The idea of Deve Gowda’s JD(S) aligning with the Congress was till then just as unbelievable as the new PDP-NC entente. People may have had to pinch themselves seeing Siddaramaiah and H D Kumaraswamy fighting elections on the same side. The BJP may well try to ratchet up a farmer’s agitation against the HDK regime to wrest back some space, but that won’t avert a chain of unusual alliances against Modi-Shah in Karnataka and elsewhere for 2019. 

Again, had it not been his suspicion, rightly or wrongly, that Governor E S L Narasimhan was plotting to topple his government, Andhra Pradesh CM Chandrababu Naidu would not have taken it upon himself to craft an anti-BJP alliance in state after state. He seems to have streamlined one between the DMK, Congress, CPI and Vaiko’s party in Tamil Nadu, and it won’t be surprising if he attempts to pull off the next unthinkable tie-up, a TMC-CPM-Congress one in West Bengal. Unless Didi decides to prioritise her own ambition of securing maximum seats in her state. Or the CPM politburo thinks standing on prestige is more important than playing for survival. 

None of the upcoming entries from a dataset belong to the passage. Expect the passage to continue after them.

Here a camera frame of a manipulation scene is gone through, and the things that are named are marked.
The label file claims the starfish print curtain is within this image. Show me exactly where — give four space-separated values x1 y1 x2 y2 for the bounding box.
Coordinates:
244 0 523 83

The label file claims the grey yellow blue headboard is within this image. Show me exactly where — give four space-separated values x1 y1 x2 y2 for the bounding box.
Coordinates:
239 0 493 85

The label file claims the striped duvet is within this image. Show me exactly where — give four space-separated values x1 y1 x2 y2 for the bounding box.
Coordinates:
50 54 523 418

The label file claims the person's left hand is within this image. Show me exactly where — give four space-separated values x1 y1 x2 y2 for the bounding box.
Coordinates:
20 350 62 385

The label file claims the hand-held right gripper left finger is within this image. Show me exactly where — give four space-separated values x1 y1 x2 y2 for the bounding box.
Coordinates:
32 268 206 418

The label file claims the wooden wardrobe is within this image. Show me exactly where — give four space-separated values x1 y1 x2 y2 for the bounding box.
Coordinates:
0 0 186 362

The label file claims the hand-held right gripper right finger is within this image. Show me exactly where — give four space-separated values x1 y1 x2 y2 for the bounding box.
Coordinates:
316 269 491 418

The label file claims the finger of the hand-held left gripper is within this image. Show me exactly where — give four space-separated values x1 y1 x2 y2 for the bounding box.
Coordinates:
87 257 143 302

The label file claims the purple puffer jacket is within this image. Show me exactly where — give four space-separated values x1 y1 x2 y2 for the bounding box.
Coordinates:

The only thing that could come in the way of all this is the Congress’s current propensity to flaunt its new Hindu-Shaivite identity too enthusiastically, like in Kerala. That would ensure the BJP goes even more aggressively rightward, building up Yogi Adityanath as Lord Ram’s divine representative in UP, going for broke in Ayodhya and perhaps even in Kashi-Varanasi. But again, that would make it impossible for Akhilesh Yadav and Mayawati not to align. Unusual alliances, therefore, are likely to be par for the course in 2019.